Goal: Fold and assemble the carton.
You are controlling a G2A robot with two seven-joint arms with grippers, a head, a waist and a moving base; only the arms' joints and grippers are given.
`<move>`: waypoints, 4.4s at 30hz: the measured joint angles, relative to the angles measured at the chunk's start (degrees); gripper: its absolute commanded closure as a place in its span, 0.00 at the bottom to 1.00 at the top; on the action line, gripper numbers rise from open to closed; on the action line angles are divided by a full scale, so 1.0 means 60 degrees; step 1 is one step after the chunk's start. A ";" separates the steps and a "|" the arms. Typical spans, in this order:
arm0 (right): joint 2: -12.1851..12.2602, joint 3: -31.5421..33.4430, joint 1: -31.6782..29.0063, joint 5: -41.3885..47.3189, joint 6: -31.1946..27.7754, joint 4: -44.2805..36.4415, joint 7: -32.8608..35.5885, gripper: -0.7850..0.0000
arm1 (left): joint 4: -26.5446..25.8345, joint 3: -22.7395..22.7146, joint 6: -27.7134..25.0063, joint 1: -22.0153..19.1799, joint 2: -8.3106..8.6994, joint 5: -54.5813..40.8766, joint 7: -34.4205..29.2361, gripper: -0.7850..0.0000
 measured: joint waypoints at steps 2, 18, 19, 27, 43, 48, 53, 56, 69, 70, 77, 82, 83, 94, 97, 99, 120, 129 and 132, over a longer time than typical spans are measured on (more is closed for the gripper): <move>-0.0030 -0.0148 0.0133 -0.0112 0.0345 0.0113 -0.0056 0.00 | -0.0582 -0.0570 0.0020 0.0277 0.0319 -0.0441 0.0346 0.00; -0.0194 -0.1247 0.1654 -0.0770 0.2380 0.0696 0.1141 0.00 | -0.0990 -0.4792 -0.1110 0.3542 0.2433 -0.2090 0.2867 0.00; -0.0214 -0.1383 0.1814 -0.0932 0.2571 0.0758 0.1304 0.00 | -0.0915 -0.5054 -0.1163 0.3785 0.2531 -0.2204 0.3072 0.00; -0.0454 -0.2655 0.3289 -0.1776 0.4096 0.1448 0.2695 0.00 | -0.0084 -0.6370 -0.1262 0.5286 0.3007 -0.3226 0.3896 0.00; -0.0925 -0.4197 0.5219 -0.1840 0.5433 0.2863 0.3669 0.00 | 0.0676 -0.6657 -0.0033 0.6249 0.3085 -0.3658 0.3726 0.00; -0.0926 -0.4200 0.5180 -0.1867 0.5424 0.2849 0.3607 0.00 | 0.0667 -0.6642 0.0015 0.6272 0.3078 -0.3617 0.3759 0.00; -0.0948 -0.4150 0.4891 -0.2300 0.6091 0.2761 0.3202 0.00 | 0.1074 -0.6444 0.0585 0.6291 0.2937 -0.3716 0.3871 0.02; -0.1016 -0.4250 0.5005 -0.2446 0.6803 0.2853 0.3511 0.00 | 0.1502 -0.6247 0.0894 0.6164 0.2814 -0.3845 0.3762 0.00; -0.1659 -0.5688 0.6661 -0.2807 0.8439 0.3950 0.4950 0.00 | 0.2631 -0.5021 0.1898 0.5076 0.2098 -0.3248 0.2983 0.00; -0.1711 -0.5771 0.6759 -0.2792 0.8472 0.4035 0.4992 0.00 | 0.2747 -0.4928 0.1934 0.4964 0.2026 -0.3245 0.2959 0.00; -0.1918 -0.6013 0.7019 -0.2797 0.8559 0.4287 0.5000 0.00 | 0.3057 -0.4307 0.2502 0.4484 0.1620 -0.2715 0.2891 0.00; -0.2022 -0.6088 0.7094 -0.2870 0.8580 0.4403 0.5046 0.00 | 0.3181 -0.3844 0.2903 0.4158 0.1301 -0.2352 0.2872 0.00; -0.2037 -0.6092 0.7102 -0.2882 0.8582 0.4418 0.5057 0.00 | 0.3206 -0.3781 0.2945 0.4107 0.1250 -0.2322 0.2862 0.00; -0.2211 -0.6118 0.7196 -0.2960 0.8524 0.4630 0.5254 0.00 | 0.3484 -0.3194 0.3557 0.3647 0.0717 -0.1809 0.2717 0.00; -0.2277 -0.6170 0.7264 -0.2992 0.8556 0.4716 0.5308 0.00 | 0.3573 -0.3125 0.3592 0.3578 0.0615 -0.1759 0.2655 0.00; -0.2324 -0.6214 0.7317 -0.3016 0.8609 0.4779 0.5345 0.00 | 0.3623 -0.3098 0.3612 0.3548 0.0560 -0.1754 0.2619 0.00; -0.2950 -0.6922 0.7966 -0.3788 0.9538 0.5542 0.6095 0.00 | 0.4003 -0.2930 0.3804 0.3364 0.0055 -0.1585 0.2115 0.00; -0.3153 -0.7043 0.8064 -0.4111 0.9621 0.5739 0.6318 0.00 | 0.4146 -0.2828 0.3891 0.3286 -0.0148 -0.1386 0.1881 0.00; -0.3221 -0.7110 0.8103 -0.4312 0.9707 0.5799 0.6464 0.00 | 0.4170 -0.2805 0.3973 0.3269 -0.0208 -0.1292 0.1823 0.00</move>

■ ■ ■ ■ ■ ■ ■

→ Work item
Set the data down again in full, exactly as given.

→ Solution to the exercise
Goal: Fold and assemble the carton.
You are controlling a G2A robot with two seven-joint arms with grippers, a head, a waist and a moving base; only the arms' joints and grippers are given.
`<move>`: waypoints, 4.4s at 30hz: the measured joint angles, relative to the angles measured at the chunk's start (degrees); gripper: its absolute commanded closure as a place in its span, 0.00 at the bottom to 1.00 at the top; on the action line, gripper numbers rise from open to closed; on the action line angles are divided by a full scale, so 1.0 means 60 degrees; step 1 is one step after the chunk's start. A ";" separates the steps and a "|" the arms. Typical spans, in this order:
arm0 (right): joint 2: -12.1851..12.2602, joint 3: -31.5421..33.4430, joint 1: -31.6782..29.0063, joint 5: -41.3885..47.3189, joint 6: -31.1946..27.7754, joint 4: -44.2805..36.4415, joint 7: -32.8608..35.5885, gripper: -0.7850..0.0000
arm1 (left): joint 4: -26.5446..25.8345, joint 3: -22.7395..22.7146, joint 6: -27.7134..25.0063, joint 1: -22.0153..19.1799, joint 2: -8.3106..8.6994, joint 5: -54.5813..40.8766, joint 7: -34.4205..29.2361, gripper: -0.7850..0.0000
 measured: joint waypoints at steps 2, 18, 19, 27, 43, 48, 53, 56, 69, 70, 77, 82, 83, 94, 97, 99, 120, 129 and 132, over a longer time than typical spans are measured on (more is closed for the gripper): <move>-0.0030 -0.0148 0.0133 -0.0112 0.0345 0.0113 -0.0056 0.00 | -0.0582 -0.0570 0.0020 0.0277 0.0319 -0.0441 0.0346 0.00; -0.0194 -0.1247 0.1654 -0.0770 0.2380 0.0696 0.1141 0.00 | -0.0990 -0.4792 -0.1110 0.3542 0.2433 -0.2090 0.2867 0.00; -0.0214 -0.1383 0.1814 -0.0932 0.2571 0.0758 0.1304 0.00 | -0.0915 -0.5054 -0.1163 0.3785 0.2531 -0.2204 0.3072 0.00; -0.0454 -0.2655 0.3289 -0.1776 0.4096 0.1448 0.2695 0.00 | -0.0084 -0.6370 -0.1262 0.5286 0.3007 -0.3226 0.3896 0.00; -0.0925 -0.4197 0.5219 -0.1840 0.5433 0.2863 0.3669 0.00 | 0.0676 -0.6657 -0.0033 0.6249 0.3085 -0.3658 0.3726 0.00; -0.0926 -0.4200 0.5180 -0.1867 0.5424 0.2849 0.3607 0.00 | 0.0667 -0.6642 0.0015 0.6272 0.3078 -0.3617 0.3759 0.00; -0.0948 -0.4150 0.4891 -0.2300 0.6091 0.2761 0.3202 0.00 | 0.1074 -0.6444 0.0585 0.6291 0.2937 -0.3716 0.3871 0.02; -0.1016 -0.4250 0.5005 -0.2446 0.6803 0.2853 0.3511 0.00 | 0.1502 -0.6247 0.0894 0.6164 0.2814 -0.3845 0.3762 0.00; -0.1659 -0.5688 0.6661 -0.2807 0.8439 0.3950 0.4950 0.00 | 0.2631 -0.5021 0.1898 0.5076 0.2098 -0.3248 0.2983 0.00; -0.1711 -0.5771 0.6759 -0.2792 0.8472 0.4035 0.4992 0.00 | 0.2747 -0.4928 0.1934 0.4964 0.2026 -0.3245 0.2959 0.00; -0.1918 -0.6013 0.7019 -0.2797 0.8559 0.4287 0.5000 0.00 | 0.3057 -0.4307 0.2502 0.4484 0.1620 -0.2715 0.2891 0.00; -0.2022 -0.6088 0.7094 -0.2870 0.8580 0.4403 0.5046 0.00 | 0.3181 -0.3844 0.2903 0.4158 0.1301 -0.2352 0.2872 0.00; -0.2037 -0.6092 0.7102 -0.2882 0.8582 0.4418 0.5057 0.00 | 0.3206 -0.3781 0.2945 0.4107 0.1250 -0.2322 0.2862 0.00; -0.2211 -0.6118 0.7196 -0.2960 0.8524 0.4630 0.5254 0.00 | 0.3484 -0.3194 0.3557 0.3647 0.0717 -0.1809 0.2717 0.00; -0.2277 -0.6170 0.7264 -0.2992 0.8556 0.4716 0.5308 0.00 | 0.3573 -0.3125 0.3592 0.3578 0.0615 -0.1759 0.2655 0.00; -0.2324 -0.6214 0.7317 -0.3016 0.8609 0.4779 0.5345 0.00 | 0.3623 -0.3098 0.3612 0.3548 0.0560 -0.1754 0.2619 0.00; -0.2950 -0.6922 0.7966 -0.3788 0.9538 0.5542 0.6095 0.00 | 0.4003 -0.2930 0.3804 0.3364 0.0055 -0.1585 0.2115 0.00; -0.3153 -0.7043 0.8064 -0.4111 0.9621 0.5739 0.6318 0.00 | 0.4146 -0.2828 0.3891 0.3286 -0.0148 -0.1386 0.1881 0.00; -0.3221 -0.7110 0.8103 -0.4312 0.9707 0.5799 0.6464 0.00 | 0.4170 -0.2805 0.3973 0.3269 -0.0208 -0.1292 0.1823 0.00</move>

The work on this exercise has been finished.